Zona de Tolerancia

on domingo, 6 de julio de 2014
Hoy una nota del periódico narra la clausura de tres burdeles de la zona de tolerancia de Cuenca.  Me imagino a los clientes, ruborizados a la entrada inesperada de la policía y las mujeres cobrando al apuro, al susto. La nota denuncia las condiciones de insalubridad en sanitarios, colchones y camas improvisadas.
Hace un mes, la misma zona  fue noticia por la muerte de una joven de 24 años, hallada muerta, victima de un disparo en la cabeza, era de la costa, su familia no sabía a qué se dedicaba, vinieron a enterarse para despedirla.
Recuerdo una carta rimbombante que llegó a mi trabajo de hace unos años, solicitaba “las gestiones necesarias ante las autoridades para que las actividades inmorales que  se desempeñan en la zona sean trasladadas a otro lugar”, las mismas peticiones se han replicado en medios de prensa, radio y tv por años.

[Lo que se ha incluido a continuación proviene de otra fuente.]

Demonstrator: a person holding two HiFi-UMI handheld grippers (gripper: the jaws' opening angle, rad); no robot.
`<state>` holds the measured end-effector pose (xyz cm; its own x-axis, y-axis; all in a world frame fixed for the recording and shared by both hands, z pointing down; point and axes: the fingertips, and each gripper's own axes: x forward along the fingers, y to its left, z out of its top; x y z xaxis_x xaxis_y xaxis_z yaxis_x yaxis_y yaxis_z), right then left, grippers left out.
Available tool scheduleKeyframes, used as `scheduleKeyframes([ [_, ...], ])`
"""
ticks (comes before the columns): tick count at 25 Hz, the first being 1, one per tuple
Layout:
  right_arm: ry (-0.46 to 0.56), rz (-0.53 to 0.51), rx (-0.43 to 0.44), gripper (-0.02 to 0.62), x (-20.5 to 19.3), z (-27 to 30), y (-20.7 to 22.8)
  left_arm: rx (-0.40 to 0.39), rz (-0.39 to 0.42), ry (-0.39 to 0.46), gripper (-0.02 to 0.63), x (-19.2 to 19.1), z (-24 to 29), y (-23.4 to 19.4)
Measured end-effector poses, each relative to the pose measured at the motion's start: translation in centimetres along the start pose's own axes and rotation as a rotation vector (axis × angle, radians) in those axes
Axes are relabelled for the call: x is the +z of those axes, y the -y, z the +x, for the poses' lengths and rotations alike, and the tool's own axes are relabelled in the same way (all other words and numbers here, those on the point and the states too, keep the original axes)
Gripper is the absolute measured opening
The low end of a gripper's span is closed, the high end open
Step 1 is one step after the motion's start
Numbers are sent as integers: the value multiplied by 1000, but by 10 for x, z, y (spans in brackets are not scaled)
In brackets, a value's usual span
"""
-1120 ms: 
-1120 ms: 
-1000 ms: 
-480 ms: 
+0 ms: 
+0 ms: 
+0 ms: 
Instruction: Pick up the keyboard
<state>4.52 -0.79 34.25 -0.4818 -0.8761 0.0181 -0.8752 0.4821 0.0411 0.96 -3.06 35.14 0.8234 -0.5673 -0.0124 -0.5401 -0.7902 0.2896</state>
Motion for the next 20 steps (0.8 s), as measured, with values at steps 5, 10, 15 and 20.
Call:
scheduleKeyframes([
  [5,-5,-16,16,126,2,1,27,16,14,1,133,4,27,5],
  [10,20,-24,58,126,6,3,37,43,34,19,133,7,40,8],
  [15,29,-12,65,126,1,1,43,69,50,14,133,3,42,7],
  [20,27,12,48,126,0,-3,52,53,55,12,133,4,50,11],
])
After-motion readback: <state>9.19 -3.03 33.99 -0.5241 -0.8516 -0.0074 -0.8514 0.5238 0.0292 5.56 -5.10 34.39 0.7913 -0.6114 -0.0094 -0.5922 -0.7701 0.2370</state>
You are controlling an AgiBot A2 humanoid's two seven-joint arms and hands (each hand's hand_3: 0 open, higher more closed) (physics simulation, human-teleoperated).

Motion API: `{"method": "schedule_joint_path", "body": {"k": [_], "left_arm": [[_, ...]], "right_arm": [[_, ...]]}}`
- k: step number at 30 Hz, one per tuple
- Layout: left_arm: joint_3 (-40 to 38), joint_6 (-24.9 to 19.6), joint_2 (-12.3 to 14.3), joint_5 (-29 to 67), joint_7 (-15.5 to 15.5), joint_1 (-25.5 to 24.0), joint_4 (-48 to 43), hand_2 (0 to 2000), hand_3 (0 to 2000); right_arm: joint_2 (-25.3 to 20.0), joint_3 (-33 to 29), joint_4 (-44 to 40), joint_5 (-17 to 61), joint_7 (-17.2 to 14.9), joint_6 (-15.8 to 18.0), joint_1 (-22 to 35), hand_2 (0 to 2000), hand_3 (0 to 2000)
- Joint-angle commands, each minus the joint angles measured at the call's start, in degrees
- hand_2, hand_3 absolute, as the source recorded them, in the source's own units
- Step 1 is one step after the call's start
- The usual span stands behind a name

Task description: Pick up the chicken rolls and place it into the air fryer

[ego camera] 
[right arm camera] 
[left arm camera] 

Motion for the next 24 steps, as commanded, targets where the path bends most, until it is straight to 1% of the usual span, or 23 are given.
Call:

También recuerdo que cuando era niña pasamos por una calle donde habían varias mujeres vestidas diferente, me llamó la atención y pregunté,  me respondieron que no las vea.  
Nadie quiere verlas.  La nota de prensa de hoy narra las condiciones asquerosas del recinto, no el trato asqueroso que reciben las mujeres de parte de sus clientes.  La joven que murió en junio dejó su hogar en la costa para prostituirse en secreto, que nadie sepa.  El empresario escribidor de cartas se ofende por las prostitutas de la esquina, que las manden a otro lugar.